Repository files navigation

Credit Card Fraud Detection

Project Summary

As a team, we were tasked with finding a topic of our interest, locating a dataset, and applying supervised learning algorithms to solve the problem. We chose a credit card fraud dataset for the importance of the subject matter and the challenge brought by its imbalanced class distribution (492 frauds out of 284,807 transactions).

Project Objective

We decided to build several supervised machine learning models and see which one performs the best in terms of identifying fraudulent transactions. Since the dataset is highly imbalanced with 99.8% of cases being non-fraudulent transactions, a simple measure like accuracy is not appropriate here as even a classifier which labels all transactions as non-fraudulent will have over 99% accuracy.

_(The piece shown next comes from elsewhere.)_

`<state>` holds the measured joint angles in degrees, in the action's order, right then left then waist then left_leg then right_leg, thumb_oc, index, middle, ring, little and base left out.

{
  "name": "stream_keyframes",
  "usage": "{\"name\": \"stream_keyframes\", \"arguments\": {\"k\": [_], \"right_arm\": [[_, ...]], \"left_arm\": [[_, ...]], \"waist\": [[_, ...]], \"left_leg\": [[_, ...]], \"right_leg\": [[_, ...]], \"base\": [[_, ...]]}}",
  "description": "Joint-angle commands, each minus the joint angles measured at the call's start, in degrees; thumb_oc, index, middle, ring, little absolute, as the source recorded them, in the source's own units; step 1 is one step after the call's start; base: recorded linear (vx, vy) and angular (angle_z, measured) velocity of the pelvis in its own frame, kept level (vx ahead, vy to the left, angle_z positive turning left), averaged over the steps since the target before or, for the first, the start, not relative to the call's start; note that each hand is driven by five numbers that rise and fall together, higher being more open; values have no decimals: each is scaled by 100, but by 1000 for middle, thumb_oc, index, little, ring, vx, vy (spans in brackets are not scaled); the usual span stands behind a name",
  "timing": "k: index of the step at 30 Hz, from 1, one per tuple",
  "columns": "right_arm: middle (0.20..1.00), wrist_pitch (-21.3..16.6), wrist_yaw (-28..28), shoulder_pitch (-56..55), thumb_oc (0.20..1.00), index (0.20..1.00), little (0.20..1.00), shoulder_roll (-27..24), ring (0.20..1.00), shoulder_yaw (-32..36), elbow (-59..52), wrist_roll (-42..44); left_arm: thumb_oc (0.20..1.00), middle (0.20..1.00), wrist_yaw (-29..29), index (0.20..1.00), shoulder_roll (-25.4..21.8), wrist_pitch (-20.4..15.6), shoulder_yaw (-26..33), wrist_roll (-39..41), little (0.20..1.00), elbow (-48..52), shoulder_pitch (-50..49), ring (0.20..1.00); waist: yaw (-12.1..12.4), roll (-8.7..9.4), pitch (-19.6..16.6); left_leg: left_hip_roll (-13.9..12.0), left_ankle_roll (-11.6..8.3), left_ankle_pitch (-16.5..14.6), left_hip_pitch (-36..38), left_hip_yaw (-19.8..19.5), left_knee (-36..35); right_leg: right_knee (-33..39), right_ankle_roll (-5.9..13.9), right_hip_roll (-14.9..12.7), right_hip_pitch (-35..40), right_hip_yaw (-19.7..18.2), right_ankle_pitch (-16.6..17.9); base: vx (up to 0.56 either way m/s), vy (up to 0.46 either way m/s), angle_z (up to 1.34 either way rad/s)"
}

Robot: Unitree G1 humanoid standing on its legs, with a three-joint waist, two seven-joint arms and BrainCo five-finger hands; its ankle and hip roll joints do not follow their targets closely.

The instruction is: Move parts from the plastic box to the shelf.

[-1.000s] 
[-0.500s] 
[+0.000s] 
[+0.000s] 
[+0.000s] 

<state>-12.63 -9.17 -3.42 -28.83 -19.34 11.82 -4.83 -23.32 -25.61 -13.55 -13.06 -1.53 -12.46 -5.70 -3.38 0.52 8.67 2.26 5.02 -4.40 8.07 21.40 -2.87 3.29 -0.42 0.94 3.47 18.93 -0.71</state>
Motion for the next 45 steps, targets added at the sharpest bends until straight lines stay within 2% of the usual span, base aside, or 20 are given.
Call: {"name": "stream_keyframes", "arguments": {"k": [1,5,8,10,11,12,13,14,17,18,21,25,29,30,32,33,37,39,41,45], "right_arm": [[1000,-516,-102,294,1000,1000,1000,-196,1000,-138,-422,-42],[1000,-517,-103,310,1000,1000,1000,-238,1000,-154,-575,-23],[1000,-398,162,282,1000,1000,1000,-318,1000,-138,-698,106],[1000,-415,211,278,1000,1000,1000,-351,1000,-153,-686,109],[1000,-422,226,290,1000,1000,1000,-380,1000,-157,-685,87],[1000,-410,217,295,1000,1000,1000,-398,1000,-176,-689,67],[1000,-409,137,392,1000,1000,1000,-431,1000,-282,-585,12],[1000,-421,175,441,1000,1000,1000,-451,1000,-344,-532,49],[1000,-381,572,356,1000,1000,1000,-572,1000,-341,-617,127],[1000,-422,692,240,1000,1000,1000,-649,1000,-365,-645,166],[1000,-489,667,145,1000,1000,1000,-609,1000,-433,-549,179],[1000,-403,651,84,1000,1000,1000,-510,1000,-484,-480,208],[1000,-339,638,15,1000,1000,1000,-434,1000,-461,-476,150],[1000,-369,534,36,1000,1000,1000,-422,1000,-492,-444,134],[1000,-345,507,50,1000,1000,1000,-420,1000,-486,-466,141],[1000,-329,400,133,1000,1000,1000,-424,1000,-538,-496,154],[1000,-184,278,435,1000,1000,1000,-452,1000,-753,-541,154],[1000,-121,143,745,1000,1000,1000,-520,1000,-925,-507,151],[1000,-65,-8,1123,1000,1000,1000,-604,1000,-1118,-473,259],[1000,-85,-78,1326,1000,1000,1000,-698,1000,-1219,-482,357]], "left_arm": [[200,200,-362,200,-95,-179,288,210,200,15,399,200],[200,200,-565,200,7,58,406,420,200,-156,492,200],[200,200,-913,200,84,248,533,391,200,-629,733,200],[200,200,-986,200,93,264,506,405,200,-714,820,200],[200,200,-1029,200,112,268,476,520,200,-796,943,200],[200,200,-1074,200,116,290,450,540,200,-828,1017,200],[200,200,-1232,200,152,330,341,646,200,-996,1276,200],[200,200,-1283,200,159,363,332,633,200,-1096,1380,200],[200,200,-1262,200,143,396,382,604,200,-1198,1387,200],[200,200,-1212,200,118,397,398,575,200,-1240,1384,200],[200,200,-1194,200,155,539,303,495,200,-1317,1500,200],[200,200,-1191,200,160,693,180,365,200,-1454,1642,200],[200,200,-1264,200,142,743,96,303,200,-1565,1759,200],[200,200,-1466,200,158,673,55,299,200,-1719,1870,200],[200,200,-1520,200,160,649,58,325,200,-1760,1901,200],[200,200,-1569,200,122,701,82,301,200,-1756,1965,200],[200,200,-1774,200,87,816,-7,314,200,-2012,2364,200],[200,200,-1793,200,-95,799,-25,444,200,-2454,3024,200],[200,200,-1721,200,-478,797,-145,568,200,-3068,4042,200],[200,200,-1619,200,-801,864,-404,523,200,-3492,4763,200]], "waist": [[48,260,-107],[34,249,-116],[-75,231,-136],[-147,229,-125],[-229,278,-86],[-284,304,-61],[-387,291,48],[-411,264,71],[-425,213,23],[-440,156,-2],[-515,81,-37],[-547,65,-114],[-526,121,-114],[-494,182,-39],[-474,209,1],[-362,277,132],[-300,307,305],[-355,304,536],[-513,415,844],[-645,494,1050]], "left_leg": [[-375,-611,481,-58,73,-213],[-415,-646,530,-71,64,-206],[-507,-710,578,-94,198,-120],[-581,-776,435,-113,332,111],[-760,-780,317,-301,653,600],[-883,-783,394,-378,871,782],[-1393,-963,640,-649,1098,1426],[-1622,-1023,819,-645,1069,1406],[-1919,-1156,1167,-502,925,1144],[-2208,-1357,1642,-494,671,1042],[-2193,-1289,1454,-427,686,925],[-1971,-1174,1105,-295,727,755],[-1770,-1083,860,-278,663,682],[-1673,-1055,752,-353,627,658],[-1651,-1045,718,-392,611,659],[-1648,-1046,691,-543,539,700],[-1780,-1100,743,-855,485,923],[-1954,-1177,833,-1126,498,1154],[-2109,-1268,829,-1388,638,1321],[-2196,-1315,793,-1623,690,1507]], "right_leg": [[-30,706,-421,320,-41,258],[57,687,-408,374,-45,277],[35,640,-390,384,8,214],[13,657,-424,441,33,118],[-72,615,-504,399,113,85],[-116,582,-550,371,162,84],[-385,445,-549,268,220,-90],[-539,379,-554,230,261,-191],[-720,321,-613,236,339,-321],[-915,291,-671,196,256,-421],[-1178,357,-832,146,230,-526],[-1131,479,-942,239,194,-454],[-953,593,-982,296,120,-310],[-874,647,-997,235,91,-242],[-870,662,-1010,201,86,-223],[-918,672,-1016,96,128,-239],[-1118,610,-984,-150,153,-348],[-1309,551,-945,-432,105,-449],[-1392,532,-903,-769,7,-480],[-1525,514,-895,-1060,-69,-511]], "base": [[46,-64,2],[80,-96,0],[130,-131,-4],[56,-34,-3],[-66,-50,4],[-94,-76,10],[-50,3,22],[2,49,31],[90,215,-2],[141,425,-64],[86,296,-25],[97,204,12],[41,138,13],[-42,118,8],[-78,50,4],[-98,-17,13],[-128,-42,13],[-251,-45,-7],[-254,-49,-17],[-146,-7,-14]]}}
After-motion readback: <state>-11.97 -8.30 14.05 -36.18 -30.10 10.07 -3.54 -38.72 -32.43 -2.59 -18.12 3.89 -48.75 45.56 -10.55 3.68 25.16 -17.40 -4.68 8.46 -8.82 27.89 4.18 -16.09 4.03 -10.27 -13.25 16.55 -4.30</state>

The appropriate measure of model performance would be AUC (area under the ROC curve) and sensitivity (true positive rate).

Data Source

Our dataset was taken from Kaggle. It contains 284,807 rows and 31 columns. Each row represents a transaction made by credit cards in September 2013 by European cardholders. The majority of the features are nameless as a result of a PCA transformation. The only features which have not been transformed with PCA are "Time" and "Amount". Feature "Class" is the response variable and it takes value 1 in case of fraud and 0 otherwise.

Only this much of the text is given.